Older blog entries for dhd (starting at number 98)

I have volunteered myself for a million little projects with unspecified goals and deadlines, and am consequently getting very little actual work done on any of them. I miss my old project manager...

On the bright side I'm finally fiddling with the voice building tools in greater depth, since we're actually, like, building voices now. I went into the studio to record some unit selection prompts and I'm slowly working on a French diphone voice (if I ever get the diphone list generation and letter-to-sound stuff done...)

Arr. Once again I am in computer telephony hell. In the hopes of achieving reliable echo cancellation and full-duplex performance, we acquired a very expensive Dialogic PCI telephony card and the package of (stupid, proprietary, gross) Linux software support. Well, it appears that the software support ... doesn't. And the documentation ... doesn't.

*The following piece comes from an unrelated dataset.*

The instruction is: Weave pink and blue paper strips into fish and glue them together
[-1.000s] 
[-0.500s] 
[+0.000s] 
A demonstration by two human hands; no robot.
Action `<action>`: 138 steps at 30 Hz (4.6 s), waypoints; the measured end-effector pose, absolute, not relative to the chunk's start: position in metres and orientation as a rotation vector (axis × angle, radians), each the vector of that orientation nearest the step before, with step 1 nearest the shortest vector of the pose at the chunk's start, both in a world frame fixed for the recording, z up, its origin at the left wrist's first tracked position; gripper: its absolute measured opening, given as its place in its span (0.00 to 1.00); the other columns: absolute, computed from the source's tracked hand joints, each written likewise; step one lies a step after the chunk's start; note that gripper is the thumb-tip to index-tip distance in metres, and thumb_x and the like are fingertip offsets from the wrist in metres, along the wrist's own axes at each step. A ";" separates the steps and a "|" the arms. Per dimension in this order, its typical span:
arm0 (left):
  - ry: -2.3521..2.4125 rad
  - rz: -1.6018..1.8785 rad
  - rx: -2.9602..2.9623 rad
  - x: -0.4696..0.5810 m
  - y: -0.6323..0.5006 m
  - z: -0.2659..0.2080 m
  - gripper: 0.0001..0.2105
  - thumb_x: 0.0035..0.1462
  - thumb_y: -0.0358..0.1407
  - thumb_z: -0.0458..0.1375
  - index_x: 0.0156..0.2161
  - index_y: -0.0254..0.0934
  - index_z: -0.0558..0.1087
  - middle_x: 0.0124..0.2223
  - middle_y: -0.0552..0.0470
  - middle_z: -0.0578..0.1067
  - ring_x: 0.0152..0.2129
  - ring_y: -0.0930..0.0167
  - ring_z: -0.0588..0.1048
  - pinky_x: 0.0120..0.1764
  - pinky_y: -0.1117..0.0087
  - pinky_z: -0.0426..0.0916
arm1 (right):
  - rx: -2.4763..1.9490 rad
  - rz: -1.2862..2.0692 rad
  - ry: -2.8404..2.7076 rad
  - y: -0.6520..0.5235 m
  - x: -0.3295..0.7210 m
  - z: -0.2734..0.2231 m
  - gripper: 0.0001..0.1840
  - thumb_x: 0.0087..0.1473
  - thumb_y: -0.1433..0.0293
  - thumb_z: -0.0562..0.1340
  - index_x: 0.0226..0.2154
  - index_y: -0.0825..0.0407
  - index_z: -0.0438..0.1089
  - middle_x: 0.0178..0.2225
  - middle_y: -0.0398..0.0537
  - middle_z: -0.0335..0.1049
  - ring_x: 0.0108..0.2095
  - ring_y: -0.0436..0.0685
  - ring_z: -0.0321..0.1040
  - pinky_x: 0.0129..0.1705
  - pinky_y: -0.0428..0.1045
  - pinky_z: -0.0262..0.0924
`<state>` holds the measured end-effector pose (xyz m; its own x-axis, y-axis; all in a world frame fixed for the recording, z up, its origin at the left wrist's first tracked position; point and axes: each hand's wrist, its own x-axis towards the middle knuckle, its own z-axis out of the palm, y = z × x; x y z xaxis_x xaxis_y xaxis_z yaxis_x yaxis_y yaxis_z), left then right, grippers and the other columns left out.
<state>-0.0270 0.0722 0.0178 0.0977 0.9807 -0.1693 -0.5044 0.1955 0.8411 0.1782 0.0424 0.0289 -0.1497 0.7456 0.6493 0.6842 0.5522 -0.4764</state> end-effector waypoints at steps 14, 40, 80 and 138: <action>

And as far as I can tell, Dialogic doesn't actually want to support people who try to use it. Their customer support e-mail directs you to a web forum or a pay-per-incident service. After paying $BIGNUM for this piece of crap board and proprietary crap software, the least they could do is write some bloody documentation for it that is good for more than toilet paper and give at least some complimentary e-mail support. Fuck you, Dialogic.

Surveying the landscape of computer telephony fills me with a deep feeling of helplessness and despair. All the software is broken, all the hardware is obscure as hell, it all costs unbelievable amounts of money, and it never seems to work correctly. And when it looks like I find a board that is actually useful for my applications, it turns out that it only works on Windows NT. (come on, people, you could at least support Solaris or some kind of semi-reasonable proprietary OS).

It looks like the Quicknet/IXJ stuff, as quirky as it may be, is the best thing there is for Linux and open source telephony at the moment. I hereby take back all the bad things I said about them :-)

BEWARE!

Oh yeah! That's right! We released some speech stuff a few days ago. Please beat on it, etc. I'm mostly working on higher-level things at the moment (i.e. actual applications that use these modules) so these should be stable for a while.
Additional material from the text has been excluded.